And the winner is …

We'll resist drawing conclusions because, honestly, who knows why? But Google's most searched recipe in 2017 was for beef stroganoff. That was followed by recipes for apple crisp, corn casserole, brining a turkey, something using zucchini, chicken Parmesan, a way to cook pork chops, hard-boiled eggs, something using yams, and hash-brown casserole. Apparently you don't need a recipe to make avocado toast.

Millennial trend watch

As reported by At the 2017 Midwest Produce Expo in Kansas City, a specialist with the trend-tracking Oppenheimer Group revealed that 30 to 60 percent of millennials buy their groceries online.
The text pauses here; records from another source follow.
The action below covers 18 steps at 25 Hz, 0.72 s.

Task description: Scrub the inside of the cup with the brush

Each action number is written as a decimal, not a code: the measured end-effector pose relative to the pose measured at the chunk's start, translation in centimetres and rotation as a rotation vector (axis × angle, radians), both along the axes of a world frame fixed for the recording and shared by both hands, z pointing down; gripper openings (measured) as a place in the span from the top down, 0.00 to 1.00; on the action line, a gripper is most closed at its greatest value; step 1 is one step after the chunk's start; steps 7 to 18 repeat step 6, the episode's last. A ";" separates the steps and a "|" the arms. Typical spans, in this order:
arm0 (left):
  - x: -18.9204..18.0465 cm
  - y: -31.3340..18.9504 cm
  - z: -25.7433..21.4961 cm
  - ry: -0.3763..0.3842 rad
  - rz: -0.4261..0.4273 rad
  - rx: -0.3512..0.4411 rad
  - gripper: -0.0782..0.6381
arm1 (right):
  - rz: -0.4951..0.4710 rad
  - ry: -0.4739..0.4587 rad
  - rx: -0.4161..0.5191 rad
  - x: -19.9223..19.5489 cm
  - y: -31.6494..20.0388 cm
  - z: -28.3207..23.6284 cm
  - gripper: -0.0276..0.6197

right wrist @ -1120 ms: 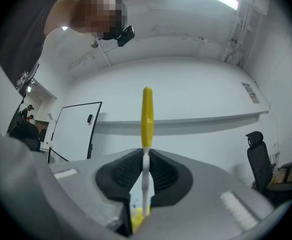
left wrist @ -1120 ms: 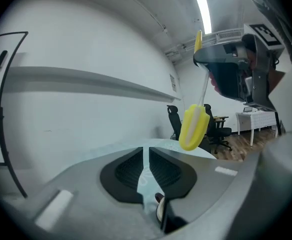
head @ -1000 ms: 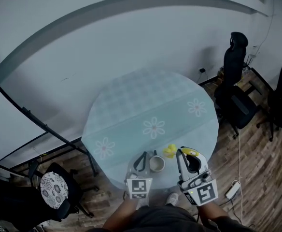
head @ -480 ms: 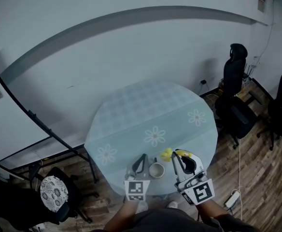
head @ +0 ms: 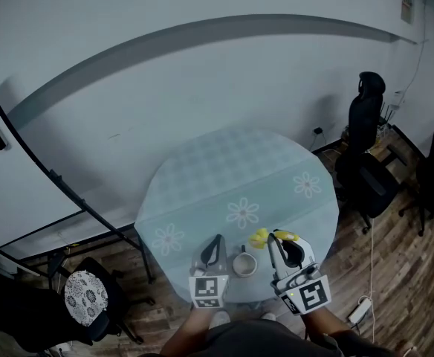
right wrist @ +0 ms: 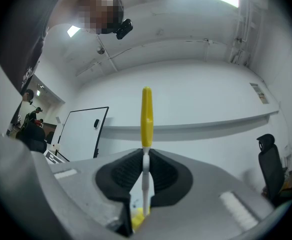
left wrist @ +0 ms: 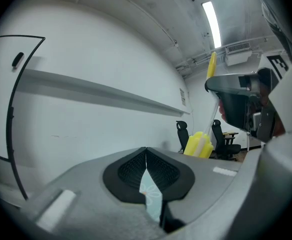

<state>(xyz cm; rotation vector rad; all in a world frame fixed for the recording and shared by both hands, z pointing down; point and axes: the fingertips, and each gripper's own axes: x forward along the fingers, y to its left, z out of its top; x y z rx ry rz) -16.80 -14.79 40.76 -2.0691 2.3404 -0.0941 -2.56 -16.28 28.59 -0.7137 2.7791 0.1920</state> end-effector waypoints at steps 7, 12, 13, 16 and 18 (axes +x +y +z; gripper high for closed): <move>-0.3 0.3 -0.8 -0.009 0.003 0.011 0.88 | -0.001 0.000 -0.004 -0.6 0.5 -0.1 0.90; -0.3 0.3 -0.8 -0.009 0.003 0.011 0.88 | -0.001 0.000 -0.004 -0.6 0.5 -0.1 0.90; -0.3 0.3 -0.8 -0.009 0.003 0.011 0.88 | -0.001 0.000 -0.004 -0.6 0.5 -0.1 0.90; -0.3 0.3 -0.8 -0.009 0.003 0.011 0.88 | -0.001 0.000 -0.004 -0.6 0.5 -0.1 0.90; -0.3 0.3 -0.8 -0.009 0.003 0.011 0.88 | -0.001 0.000 -0.004 -0.6 0.5 -0.1 0.90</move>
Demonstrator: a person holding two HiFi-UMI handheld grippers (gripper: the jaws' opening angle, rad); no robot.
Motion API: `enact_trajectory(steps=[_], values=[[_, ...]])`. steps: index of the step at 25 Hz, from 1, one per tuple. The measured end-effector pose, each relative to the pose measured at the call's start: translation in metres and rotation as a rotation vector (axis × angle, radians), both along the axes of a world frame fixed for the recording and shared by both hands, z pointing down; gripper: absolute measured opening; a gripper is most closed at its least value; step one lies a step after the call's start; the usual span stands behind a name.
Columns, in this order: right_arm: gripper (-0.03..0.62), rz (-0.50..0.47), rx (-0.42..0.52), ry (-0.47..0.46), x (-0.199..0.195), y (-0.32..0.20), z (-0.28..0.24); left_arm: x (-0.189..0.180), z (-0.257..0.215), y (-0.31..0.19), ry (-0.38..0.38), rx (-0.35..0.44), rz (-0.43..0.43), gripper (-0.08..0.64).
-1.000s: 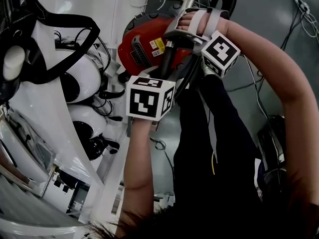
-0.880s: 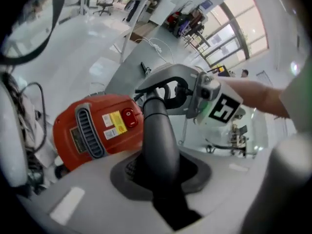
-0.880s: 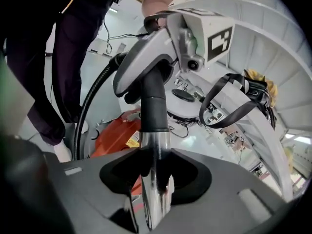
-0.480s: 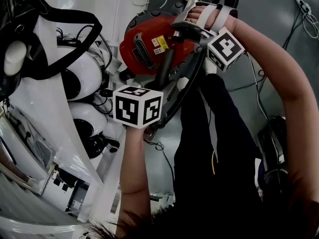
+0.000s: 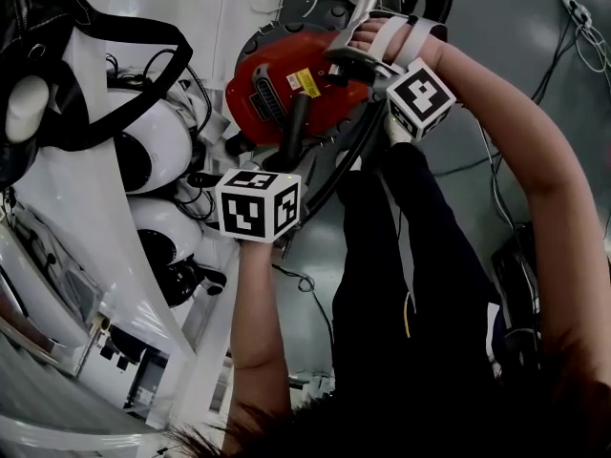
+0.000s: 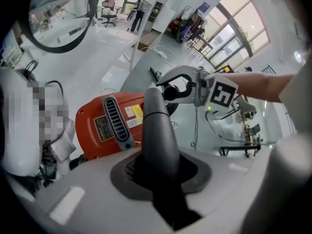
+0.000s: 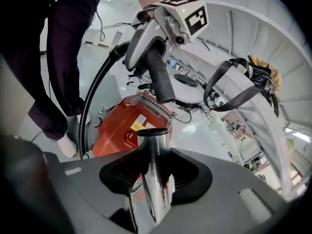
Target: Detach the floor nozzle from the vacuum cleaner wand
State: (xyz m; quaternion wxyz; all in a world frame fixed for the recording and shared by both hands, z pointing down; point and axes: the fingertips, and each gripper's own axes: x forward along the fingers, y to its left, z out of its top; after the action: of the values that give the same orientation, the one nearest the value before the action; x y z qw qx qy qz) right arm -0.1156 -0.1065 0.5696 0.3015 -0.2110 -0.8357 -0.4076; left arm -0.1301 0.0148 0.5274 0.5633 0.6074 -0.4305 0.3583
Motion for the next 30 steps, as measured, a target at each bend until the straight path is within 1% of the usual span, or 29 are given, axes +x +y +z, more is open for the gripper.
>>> enact_trajectory(steps=[3,4,7,9,12,14,17,20,22,25,30], values=[[0.169,0.004,0.004,0.010,-0.001,0.004,0.006,-0.014,0.006,0.004,-0.001,-0.002,-0.066,0.086],[0.170,0.006,0.007,0.010,-0.001,0.005,0.007,-0.019,0.008,0.005,-0.019,0.005,-0.075,0.086],[0.170,0.023,0.014,0.006,-0.005,0.007,0.010,-0.038,0.014,0.006,-0.105,0.029,-0.080,0.086],[0.170,0.036,0.024,0.016,-0.008,0.008,0.014,-0.050,0.020,0.006,-0.145,0.029,-0.095,0.087],[0.172,0.061,0.024,0.025,-0.015,0.010,0.016,-0.065,0.030,0.007,-0.172,0.014,-0.147,0.087],[0.172,0.077,0.009,0.005,-0.024,0.014,0.012,-0.077,0.036,0.009,-0.195,0.002,-0.177,0.086],[0.170,0.082,-0.015,-0.028,-0.040,0.029,0.007,-0.093,0.045,0.008,-0.228,-0.016,-0.198,0.086],[0.170,0.076,-0.011,-0.033,-0.052,0.042,0.007,-0.103,0.055,0.006,-0.241,-0.032,-0.208,0.086],[0.169,0.091,-0.003,-0.046,-0.057,0.046,0.008,-0.106,0.060,0.003,-0.249,-0.036,-0.208,0.086],[0.170,0.107,-0.009,-0.046,-0.059,0.047,0.011,-0.107,0.068,-0.001,-0.266,-0.039,-0.181,0.087],[0.170,0.100,0.005,-0.035,-0.063,0.047,0.007,-0.114,0.081,0.005,-0.313,-0.066,-0.140,0.087]])
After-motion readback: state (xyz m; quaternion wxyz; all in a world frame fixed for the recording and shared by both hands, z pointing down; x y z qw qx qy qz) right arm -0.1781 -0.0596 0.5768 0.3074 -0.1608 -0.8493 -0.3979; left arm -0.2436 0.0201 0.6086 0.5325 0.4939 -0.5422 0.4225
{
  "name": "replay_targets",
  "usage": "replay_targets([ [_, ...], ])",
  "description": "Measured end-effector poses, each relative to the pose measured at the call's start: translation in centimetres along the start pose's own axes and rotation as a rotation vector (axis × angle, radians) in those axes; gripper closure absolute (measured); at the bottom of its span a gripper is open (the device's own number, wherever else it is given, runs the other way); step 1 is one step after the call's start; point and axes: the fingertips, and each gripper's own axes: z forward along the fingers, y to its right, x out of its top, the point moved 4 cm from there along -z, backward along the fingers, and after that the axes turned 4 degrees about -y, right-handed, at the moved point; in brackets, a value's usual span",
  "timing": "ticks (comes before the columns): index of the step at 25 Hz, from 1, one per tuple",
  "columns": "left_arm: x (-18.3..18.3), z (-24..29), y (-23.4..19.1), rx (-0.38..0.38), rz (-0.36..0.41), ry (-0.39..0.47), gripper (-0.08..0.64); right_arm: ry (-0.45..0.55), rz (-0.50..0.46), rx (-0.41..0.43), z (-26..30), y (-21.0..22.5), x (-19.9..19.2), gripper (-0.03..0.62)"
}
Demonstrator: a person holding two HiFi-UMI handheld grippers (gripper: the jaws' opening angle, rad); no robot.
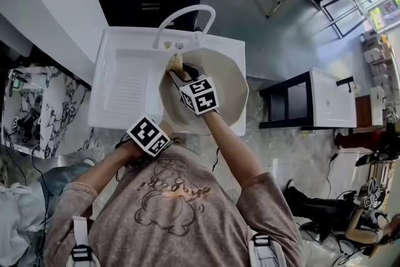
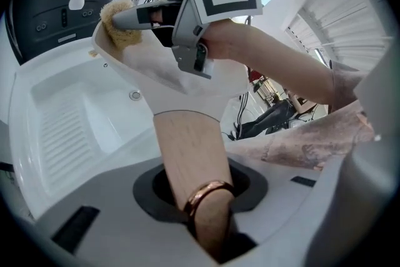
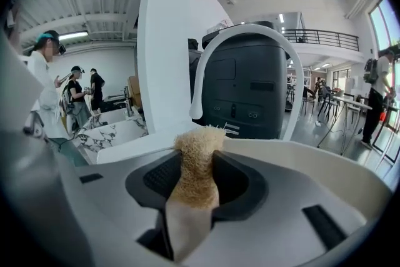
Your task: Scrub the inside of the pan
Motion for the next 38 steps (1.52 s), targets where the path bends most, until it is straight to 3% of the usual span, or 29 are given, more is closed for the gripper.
replay_targets([
  [7,0.0,0.1,0.2,-0.003,-0.003,-0.011,0.434,-0.086,-0.190,-0.060,-0.4,2.2,-0.5,0.420],
  [22,-0.6,0.5,0.1,-0.004,-0.018,-0.028,0.431,-0.289,-0.183,-0.201,-4.3,9.0,-3.5,0.422],
  [29,0.2,0.3,-0.9,0.036,-0.014,-0.001,0.430,-0.376,-0.108,-0.236,-6.0,10.2,-5.6,0.423],
  [33,0.1,0.6,-1.5,0.052,-0.035,-0.002,0.430,-0.457,-0.122,-0.216,-7.3,10.1,-6.1,0.423],
  [38,-0.3,0.6,-2.3,0.059,-0.070,0.006,0.430,-0.541,-0.116,-0.125,-9.8,9.9,-7.8,0.423],
])
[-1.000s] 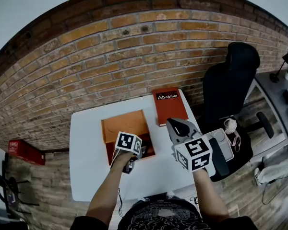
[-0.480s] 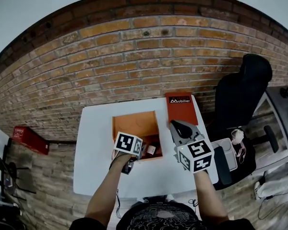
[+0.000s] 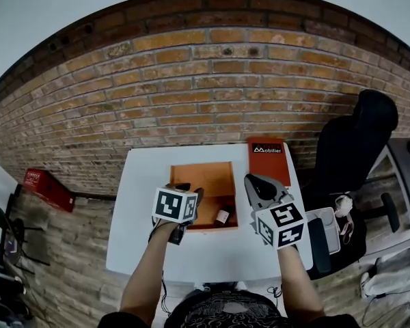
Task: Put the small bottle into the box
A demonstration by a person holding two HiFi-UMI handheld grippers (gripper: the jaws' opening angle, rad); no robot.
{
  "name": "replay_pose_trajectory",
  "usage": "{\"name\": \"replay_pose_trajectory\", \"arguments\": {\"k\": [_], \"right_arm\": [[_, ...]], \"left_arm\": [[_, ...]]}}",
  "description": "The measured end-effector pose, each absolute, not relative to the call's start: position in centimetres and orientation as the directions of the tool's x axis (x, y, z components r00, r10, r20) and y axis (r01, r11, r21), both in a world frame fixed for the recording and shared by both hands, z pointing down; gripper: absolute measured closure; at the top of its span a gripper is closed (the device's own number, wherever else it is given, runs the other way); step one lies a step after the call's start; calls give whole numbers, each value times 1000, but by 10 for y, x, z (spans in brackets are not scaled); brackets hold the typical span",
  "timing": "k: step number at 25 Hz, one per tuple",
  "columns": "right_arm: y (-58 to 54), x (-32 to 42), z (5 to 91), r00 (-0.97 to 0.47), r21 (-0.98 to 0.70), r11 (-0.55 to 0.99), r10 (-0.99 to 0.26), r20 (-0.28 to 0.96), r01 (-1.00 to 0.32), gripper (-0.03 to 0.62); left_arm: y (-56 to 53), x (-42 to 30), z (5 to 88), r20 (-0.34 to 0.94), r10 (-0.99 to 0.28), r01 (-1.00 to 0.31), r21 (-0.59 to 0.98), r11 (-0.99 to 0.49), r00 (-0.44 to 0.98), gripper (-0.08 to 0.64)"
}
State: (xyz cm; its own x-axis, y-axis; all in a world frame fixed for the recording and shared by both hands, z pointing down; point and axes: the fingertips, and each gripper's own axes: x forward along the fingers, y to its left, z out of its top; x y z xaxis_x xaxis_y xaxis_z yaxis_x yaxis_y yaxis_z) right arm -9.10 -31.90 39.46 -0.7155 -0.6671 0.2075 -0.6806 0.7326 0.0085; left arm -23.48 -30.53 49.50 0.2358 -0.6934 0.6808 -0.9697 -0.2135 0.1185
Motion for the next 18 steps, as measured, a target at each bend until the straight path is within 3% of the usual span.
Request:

For grocers, the impact will most be felt in the produce aisle. Only about 4 percent of produce is ordered online. But millennials eat 2.7 servings of fresh produce a day — more than any previous generation.

For butter or worse?

Take this with a grain of salt, perhaps, but a new book claims that cooking together might save a troubled marriage. "Cook Your Marriage Happy" (CYH Press) by Debra Borden, a licensed clinical social worker in New York and New Jersey, says that cooking together can help ease negative emotions and make it easier to discuss such issues as fairness, perspective, responsibility and gratitude. Metaphors abound. Draining, she writes, "can be super powerful! As the excess liquid goes out of the dish, remind yourself that you're willing to lose what dilutes your marriage, and reserve the best of everything." Recipes follow themes, such as Miss You Mucho Mini Muffins, Life Is Sweet and Sour Meatballs, or Tune-In and Talk to Me Tacos.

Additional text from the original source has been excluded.